Biodiversity is at the heart of their project and they are continually planting new trees, shrubs and wildflowers in order to encourage wildlife and pollinators into the orchard.  Seven years on and they’ve now gained a reputation for growing chillies and herbs.  These are sold fresh in season and they also have a range of delicious jams, relishes, smoked & dried chillies, all of which are handmade on the farm and available all year round (subject to availability).  You can try out these products from NeighbourFood and some are also available from The Village Hub in Drymen.

“We didn't start out with grand plans to grow chillies and herbs as our long term aim is to produce craft cider from the orchard we planted in 2015. It’s a slow process waiting for the volume of apples to make this economically viable, so we needed to find crops with a faster lead-time and our two large polytunnels enable us to grow some more unusual crops and also extend the growing season. In addition to chillies and herbs we have several peach trees, a fig tree and a grape vine - all with varying degrees of success. It’s about experimentation and fun as well as business.
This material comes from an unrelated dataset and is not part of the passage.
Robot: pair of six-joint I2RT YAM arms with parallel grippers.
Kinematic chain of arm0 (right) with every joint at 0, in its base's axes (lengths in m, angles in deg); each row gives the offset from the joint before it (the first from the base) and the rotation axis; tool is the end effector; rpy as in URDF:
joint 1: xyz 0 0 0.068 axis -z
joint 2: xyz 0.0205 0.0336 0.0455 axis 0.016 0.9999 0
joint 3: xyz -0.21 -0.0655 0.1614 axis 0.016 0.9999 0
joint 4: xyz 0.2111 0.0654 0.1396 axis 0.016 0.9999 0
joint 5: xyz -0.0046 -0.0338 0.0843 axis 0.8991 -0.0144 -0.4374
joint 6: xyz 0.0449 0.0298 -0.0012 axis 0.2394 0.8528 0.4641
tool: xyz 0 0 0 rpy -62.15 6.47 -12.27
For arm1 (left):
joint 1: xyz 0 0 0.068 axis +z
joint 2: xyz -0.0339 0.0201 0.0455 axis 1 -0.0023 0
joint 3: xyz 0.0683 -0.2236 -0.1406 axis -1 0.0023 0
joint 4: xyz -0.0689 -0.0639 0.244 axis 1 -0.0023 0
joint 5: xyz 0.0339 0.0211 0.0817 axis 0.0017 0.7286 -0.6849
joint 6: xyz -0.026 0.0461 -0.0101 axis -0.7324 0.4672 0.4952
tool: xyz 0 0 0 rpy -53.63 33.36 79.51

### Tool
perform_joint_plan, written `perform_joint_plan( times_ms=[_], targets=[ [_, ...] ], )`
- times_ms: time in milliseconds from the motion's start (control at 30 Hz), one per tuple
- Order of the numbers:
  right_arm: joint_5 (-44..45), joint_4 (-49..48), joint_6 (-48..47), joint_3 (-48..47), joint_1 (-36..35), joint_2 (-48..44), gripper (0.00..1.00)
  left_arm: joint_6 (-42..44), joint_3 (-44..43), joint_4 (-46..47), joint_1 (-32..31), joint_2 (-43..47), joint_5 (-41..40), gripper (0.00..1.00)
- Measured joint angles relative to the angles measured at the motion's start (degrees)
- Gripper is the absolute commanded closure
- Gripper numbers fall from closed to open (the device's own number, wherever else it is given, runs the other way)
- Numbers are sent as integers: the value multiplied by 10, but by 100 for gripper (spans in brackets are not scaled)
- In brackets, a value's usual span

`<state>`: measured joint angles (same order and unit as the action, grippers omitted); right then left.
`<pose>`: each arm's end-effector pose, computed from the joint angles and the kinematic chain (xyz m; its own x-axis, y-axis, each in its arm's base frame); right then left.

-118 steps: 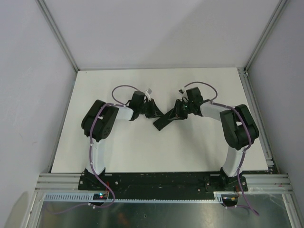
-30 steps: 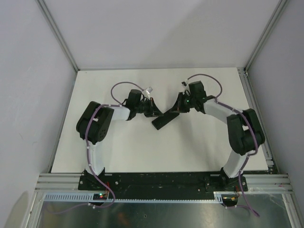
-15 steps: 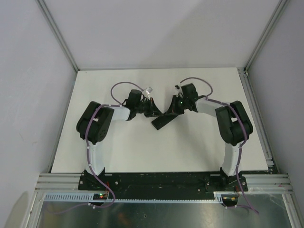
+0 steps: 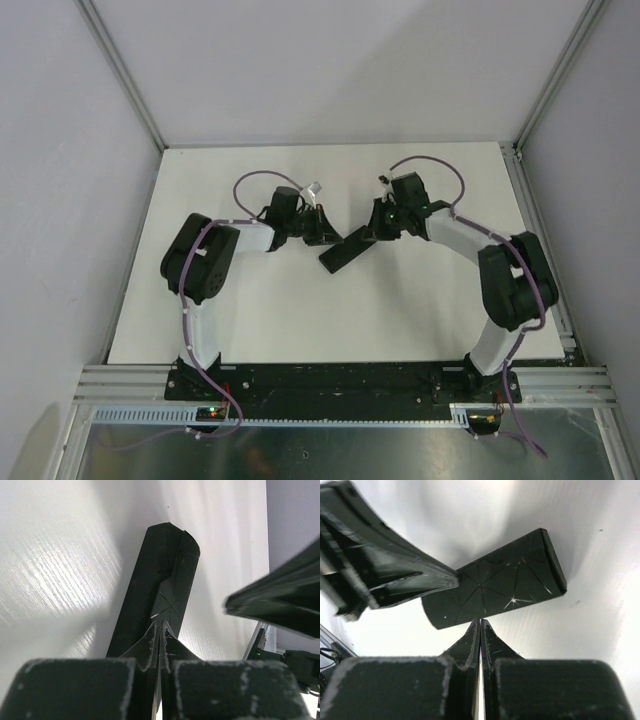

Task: Organize the sunglasses

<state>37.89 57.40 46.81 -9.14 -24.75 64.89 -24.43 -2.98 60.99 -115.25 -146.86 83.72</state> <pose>0.3436 0.1658 0.1951 -0.8747 0.0372 -0.4832 -0.2517 0.8171 0.5187 0.3603 -0.1943 0.1336 -0.8951 -0.1130 -0.4313 0.2985 0.5667 -0.7679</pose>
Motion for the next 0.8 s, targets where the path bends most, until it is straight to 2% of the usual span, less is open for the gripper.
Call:
perform_joint_plan(
  times_ms=[300,800],
  targets=[
    [31,29,-25,6,26,-126,99,7,-19,-37,-2,0,-4,93],
    [23,47,-28,60,40,-119,99,12,-45,-87,-4,12,-4,87]
  ],
)
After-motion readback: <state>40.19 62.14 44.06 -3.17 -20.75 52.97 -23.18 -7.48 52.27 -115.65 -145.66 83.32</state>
But right now the chillies are our main cash crop and in cooler climates this is an annual cycle which starts in February with seed planting. The young seedlings are then transferred from a heated propagator to a small heated polytunnel and come late April they are ready to be trensferred to the large unheated polytunnel. All our growing is in soil and we don't use chemicals or pesticides preferring to encourage natural means to control aphids and the like. Every year we marvel at the work done by worker wasps and many other natural predators which do a great job for us. When watering our chillies in the summer months there will be hundreds of wasps busily chomping on the aphids whilst happily dodging the water spray and not at all interested in the odd human with a water hose. We’ve even noticed that some have an afternoon siesta on the chilli plants which always makes us smile (we're extra careful not to spray these wee guys).

Harvesting starts in late July and continues right through to early December if it’s not too cold. The plants are then composted and the whole process starts again. One of the challenges when we started growing chillies was finding out which varieties do well in our setup. Many of the painfully hot chillies do not grow well in cooler environments therefore we needed to select carefully. For us it’s not just about how hot a chilli is, flavour is equally important. Fortunately there are a myriad of varieties available although sourcing good quality UK seed this year was more difficult than usual as more hobby growers during the Covid lockdown were buying up the seed. This can only be a good thing and it has forced us to experiment with some new varieties of chillies and herbs so it will be interesting to see how they perform this year - watch this space. Hopefully with lockdown ending soon all these new chilli growers will continue and the seed suppliers will up production again next year.